Je la serre plus fort encore. Son haleine tiède me caresse la nuque. Je voudrais que ce moment ne cesse jamais. Je lui pose des questions sur Françoise. Je veux connaître le détail de chaque minute, chaque heure que j’ai passée loin d’elle. Claire a du mal à me répondre, elle se lève, marche, revient. M’explique par intermittence. Jusqu’au bout, Françoise a cru que je reviendrais. Elle s’est endormie avec cette pensée, sans souffrance.

— Ils vont bien s’occuper de toi ici, papa. Puis quand tout ira mieux, on rentrera à la maison.

Je m’écarte un peu d’elle. Je m’enivre de chaque détail de son visage. Je veux la contempler, je la contemplerai jusqu’à la fin de ma vie.

— On t’a fait du mal ? Que t’est-il arrivé en Turquie ?

— On ne m’a pas fait de mal, papa. Tout s’est très bien passé en Turquie. C’était une belle expérience.

— Et ce mail où tu étais à Troie… C’est toi qui… me l’as envoyé ?

Elle fronce les sourcils.

— Mais bien sûr ! Qui d’autre ?

Je me frotte les yeux, encore. Ça n’arrête pas de couler.

— Claire, tu dois me dire… As-tu vu un homme, il y a quelques semaines ? Quelqu’un que tu ne connaissais pas, et qui est venu te voir ? Il a presque mon âge. Il est grand, sûrement blond. Il s’appelle Max. Max Beck.

— Non, non. Je ne connais aucun Max Beck.
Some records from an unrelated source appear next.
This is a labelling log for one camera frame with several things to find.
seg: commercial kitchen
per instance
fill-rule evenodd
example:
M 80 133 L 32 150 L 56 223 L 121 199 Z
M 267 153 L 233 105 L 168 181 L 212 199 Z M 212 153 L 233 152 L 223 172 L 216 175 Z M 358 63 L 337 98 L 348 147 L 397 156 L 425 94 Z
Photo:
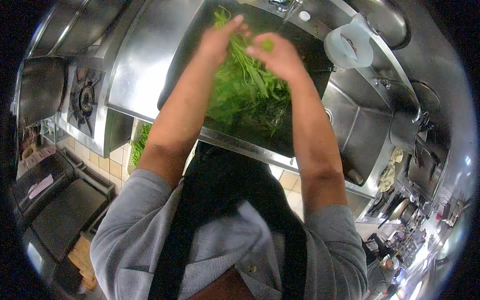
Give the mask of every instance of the commercial kitchen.
M 52 5 L 18 70 L 11 106 L 18 167 L 12 206 L 44 282 L 73 299 L 105 297 L 89 262 L 90 241 L 135 169 L 142 130 L 219 7 L 242 14 L 254 34 L 278 32 L 295 45 L 337 138 L 357 232 L 373 253 L 386 246 L 401 257 L 391 299 L 435 297 L 475 206 L 477 127 L 465 70 L 439 16 L 411 0 Z M 268 164 L 303 221 L 292 124 L 285 121 L 291 108 L 282 113 L 272 135 L 225 130 L 207 118 L 198 140 Z

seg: white chef hat
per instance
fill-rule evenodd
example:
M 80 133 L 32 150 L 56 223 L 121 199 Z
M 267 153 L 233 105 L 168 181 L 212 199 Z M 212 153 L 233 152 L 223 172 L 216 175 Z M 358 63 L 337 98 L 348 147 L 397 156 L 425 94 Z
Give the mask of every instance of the white chef hat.
M 400 267 L 400 262 L 398 261 L 398 258 L 396 257 L 393 257 L 391 258 L 392 262 L 393 262 L 393 269 L 396 270 Z

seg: cloth rag
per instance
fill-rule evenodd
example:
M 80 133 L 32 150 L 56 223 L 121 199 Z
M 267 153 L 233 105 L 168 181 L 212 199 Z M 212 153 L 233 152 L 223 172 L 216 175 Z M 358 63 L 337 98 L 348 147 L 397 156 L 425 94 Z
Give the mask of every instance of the cloth rag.
M 381 192 L 386 192 L 392 186 L 395 180 L 395 163 L 401 162 L 403 159 L 403 150 L 395 147 L 388 161 L 388 165 L 380 176 L 380 182 L 378 183 L 378 189 Z

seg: hand
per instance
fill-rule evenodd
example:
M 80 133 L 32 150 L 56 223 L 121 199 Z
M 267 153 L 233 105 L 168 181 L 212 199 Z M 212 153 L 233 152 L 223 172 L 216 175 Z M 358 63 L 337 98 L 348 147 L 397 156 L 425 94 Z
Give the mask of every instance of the hand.
M 227 57 L 229 37 L 237 30 L 246 30 L 248 26 L 242 24 L 243 16 L 238 15 L 221 28 L 211 27 L 205 30 L 198 55 L 204 59 L 212 60 L 219 66 Z
M 273 42 L 271 52 L 260 47 L 263 40 L 270 38 Z M 275 33 L 265 33 L 253 39 L 253 46 L 247 48 L 247 54 L 261 60 L 273 74 L 291 84 L 293 81 L 309 75 L 295 47 L 286 39 Z

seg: bunch of greens
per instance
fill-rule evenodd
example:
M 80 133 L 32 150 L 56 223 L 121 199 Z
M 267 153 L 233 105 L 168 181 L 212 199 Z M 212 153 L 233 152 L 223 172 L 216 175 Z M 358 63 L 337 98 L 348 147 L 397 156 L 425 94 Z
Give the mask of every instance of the bunch of greens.
M 150 128 L 152 128 L 152 124 L 145 123 L 140 129 L 140 140 L 138 140 L 137 142 L 130 141 L 130 145 L 132 147 L 132 163 L 134 166 L 137 166 L 138 160 L 140 159 L 140 156 L 145 149 L 145 142 L 147 141 Z
M 231 18 L 227 9 L 222 6 L 220 9 L 215 12 L 217 28 Z M 290 92 L 285 81 L 266 71 L 263 63 L 245 54 L 247 46 L 243 35 L 230 37 L 229 55 L 214 77 L 206 115 L 227 127 L 259 127 L 271 137 L 283 122 L 291 100 Z M 267 51 L 273 47 L 269 38 L 262 43 L 262 48 Z
Je lui caresse les cheveux et observe ses yeux qui, aujourd’hui, me blessent. Max avait ce regard-là, elle est sa fille.

J’essaie de fouiller dans ma mémoire, de comprendre.

— Un mannequin en latex de toi, nue et recroquevillée… ça te dit quelque chose ?

Elle soupire.

— Bien sûr. Je t’en ai déjà parlé, papa, c’était il y a cinq ou six mois dans le cadre de notre projet scolaire à long terme. Je t’ai aussi raconté que quelqu’un avait mis le feu à notre atelier de maquillage, que le travail de tous les élèves était parti en fumée, mais tu ne m’écoutais pas. Je parlais à un mur. Avec le cancer de maman, t’étais ailleurs. Tu étais souvent ailleurs, ces derniers temps.

Je la sens au bord des larmes. Claire n’a plus pleuré devant moi depuis bien longtemps. Elle peine à me poser sa question :

— Mais pourquoi tu me demandes tout ça ?

Résigné, déboussolé, je me couche sur le côté sans répondre, elle m’accompagne. Quelque chose de fort me pousse vers le sommeil, sans que je puisse lutter. Je ferme les yeux. Avec ma fille qui me caresse le dos, je suis bien.

46

« L’homme n’est qu’un roseau, le plus faible de la nature ; mais c’est un roseau pensant. Il ne faut pas que l’univers entier s’arme pour l’écraser : une vapeur, une goutte d’eau, suffit pour le tuer. Mais, quand l’univers l’écraserait, l’homme serait encore plus noble que ce qui le tue, puisqu’il sait qu’il meurt, et l’avantage que l’univers a sur lui, l’univers n’en sait rien. »

Pascal, Pensées (1670). L’une des toutes dernières lectures philosophiques de Jonathan Touvier, janvier 2010

Je suis seul, depuis longtemps. Une infirmière m’apporte à manger, je me jette sur la nourriture sans utiliser les couverts. J’engouffre les pommes de terre et les morceaux de poulet dans ma bouche.

Un autre docteur me fait sortir du lit et marcher dans la chambre. Je m’attarde près du radiateur, je ferme les yeux et reste là, sans bouger. On me pèse. Soixante et un kilos, j’en ai perdu neuf. On me rase la barbe, me coupe les cheveux et les ongles, me passe des pommades sur les membres, les extrémités, on m’injecte des substances dont j’ignore les effets. Je me plains des genoux, des reins. Je pose des dizaines de questions, on me répond : « Plus tard, plus tard. » On note des trucs sur des machins, injecte des produits dans mon cathéter. Puis on m’amène à manger, encore. Cette fois, j’utilise les couverts, ils sont en plastique ici aussi. Je m’allonge et regarde la télé, ma main droite tourne devant mon regard vide. Parfois, au niveau de ma porte, je vois des ombres, perçois des chuchotements. Je ne me sens pas tout à fait moi-même, je n’arrive pas à réfléchir, à analyser la situation. J’ai peur de m’endormir et de me réveiller dans le gouffre. J’ai la frousse que le monstre aux pattes en forme de spatules revienne me hanter.